In the picture, Avery and I stand next to each other, smiling. My hands are thrust in the pockets of my home-sewn skirt, and I cock my head in the way I still do. Avery is grinning under a black lace sun hat. Her mother’s string of pearls, so long, loop three times around her neck.
3.
A COUPLE OF YEARS AFTER we moved to Memorial, Appa got a job. By then I’d heard my family called “poor” more than a few times. That was the word a girl from school used at my slumber party, the one where Umma drove my friends out of their minds by flaring her skirt in front of the television during every sexy scene of Dirty Dancing. The girl walked in the door, looked around our living room, and announced flatly, “Oh. You’re poor.” Umma was appalled, not by what she had said but that I had let it bother me. “That girl is ugly and slow, and you’re going to listen to anything she says?” Umma never thought anyone was better than she was. She’d accomplished a lot in her life, and while she hated being poor, she wasn’t afraid of it. She had grown up on barley and gruel in the countryside after the end of the Japanese occupation, and she thought this milk-fed ten-year-old American girl didn’t have a clue what poor was.
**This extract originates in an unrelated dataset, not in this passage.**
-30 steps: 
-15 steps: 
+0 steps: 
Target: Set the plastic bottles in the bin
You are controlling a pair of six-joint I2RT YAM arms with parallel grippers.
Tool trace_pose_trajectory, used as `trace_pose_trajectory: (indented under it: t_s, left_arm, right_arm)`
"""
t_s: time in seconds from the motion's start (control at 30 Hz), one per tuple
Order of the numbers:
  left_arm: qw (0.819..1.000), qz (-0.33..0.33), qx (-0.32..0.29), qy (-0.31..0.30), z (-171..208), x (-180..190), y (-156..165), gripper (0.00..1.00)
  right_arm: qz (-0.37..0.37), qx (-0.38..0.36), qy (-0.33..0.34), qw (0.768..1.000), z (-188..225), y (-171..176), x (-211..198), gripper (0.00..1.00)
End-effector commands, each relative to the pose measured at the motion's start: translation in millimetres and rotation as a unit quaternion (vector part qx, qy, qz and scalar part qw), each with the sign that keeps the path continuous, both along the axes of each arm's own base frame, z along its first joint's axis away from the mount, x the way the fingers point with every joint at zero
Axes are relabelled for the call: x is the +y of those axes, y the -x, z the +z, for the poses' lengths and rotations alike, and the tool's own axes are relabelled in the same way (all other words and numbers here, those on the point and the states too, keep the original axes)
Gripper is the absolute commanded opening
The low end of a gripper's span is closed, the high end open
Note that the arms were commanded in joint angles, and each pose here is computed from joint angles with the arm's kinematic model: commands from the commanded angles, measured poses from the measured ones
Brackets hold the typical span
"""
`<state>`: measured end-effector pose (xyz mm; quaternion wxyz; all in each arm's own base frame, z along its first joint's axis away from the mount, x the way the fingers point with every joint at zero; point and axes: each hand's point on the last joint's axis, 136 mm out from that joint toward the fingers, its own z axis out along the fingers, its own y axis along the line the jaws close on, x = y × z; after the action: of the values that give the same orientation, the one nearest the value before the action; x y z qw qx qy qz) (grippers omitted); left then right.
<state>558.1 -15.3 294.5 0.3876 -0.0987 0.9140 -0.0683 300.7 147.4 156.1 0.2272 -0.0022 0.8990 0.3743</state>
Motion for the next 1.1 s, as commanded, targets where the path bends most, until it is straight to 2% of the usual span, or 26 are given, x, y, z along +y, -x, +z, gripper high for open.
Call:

Up until then, for most of my life and the entirety of Arthur’s, Umma had been the breadwinner. But the family never got anywhere because her nursing money was also going to seed for businesses. She saved up for weeks, penny by penny, for a department store dress for me or a Nintendo game for Arthur, and then boom! She found the checking account overdrawn after it occurred to Appa that he required funds for “research and development.” Whenever he foiled her like this, she turned to me and asked, “Does it look like I have shit on my face?”—the assumption being that it was her own husband who’d put said shit on her face. During their violent confrontations in which Appa screamed that hell would freeze over before he would be put on any allowance by his wife, to which she replied he was illogical, not as smart as she, and she wished she’d never seen him, it was now my sobbing brother who stood between them. I slammed my door and, wrapping my pillow around my ears, tried to focus on the words in my book. I hated my father for screwing things up again and my mother for not being able to control him.
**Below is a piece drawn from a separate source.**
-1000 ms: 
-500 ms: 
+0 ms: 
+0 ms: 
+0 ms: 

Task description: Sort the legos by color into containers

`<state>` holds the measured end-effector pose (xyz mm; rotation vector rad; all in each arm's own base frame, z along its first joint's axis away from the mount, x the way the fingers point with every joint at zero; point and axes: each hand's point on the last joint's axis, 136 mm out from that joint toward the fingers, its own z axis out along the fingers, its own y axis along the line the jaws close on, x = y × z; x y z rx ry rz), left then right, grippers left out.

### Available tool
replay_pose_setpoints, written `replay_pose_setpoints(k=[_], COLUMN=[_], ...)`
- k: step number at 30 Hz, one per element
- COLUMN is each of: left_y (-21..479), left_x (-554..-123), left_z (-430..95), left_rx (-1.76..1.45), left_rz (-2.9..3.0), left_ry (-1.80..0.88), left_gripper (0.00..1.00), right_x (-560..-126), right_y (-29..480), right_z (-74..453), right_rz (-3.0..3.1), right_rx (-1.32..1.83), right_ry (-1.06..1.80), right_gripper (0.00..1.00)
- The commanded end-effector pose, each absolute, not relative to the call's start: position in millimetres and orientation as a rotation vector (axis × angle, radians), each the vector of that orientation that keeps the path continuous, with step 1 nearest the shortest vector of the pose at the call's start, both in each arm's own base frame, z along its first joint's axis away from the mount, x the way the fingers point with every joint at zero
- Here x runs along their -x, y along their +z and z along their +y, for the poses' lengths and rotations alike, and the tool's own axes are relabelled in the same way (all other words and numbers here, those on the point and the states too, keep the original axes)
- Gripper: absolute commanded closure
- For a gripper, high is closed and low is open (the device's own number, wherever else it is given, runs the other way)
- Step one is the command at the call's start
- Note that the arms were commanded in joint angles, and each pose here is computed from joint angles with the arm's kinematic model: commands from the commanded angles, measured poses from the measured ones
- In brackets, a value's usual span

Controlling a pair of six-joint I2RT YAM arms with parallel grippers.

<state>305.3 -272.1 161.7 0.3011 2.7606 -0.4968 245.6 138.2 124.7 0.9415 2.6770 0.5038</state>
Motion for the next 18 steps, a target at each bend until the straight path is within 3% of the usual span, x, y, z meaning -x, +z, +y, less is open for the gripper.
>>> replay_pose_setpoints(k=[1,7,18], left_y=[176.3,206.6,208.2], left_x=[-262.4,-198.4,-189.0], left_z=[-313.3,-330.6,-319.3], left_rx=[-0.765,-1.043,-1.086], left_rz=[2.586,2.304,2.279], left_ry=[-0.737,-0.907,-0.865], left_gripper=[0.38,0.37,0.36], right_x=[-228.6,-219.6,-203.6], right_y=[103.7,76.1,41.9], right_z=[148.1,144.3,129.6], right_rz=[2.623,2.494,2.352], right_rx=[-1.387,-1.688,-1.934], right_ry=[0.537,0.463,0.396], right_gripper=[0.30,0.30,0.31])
One morning as I was tucking into the hot breakfast Umma had made before leaving for the hospital—dwaenjangjjigae, spinach, fried croaker (no gruel)—Appa came out of his bedroom buttoning up a collared shirt.
“Who died?” I called out, throwing aside my chopsticks to pick out the fish bones with my fingers. I was serious; he only wore suits to church or funerals. When he didn’t reply, I got up and followed him into the bathroom. “Aren’t you going to the junkyard today?”
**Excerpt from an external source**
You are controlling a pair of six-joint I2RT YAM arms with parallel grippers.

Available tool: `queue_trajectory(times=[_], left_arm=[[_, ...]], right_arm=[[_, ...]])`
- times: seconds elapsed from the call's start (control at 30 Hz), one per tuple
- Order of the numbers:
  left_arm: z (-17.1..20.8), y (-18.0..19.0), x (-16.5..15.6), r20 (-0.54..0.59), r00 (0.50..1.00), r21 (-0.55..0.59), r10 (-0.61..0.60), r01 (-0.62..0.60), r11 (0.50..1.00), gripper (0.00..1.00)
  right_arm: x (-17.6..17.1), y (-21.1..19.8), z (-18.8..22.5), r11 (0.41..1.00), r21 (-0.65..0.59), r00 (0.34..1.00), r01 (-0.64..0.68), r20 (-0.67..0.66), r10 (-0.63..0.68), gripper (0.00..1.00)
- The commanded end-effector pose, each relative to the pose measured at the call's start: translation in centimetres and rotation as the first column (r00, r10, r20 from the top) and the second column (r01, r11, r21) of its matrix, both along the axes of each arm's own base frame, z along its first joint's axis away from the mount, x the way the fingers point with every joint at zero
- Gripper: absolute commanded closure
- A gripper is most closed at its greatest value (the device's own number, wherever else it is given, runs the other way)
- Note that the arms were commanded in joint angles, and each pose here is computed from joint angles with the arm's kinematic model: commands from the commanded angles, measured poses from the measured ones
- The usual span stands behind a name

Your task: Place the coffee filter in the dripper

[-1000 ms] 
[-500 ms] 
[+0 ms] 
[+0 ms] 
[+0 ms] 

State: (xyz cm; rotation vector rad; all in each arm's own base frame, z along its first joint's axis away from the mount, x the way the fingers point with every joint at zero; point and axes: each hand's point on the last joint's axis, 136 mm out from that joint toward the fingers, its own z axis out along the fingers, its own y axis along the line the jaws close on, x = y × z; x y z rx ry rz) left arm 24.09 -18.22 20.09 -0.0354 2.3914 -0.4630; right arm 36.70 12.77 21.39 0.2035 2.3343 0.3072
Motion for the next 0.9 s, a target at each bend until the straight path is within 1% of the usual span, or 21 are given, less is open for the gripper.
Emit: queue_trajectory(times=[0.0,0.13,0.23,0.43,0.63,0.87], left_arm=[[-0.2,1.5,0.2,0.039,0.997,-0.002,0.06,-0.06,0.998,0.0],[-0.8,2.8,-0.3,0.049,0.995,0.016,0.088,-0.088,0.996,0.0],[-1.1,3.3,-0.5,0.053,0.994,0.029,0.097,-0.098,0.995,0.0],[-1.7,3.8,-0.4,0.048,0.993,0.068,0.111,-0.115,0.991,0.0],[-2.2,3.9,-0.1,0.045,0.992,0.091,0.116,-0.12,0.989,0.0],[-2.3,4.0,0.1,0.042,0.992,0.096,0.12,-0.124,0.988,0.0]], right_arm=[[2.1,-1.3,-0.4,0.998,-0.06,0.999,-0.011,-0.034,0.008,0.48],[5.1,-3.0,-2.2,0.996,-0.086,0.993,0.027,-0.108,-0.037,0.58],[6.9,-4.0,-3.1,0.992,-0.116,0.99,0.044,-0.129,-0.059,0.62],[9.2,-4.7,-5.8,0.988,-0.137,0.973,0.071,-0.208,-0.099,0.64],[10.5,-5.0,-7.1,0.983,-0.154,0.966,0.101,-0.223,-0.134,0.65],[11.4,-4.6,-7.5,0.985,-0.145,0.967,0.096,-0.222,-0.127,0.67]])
He was brushing his teeth. We brushed our teeth twice in the morning in our family, first when we got up, and second after breakfast when we ate kimchi, which tasted great but stunk to Americans.
He gargled and spat. “I’m going to work at a company now.”
“What?” I screamed at his reflection in the mirror. “Does that mean you’re not doing the factory anymore? What about the aluminum? What about being the boss?”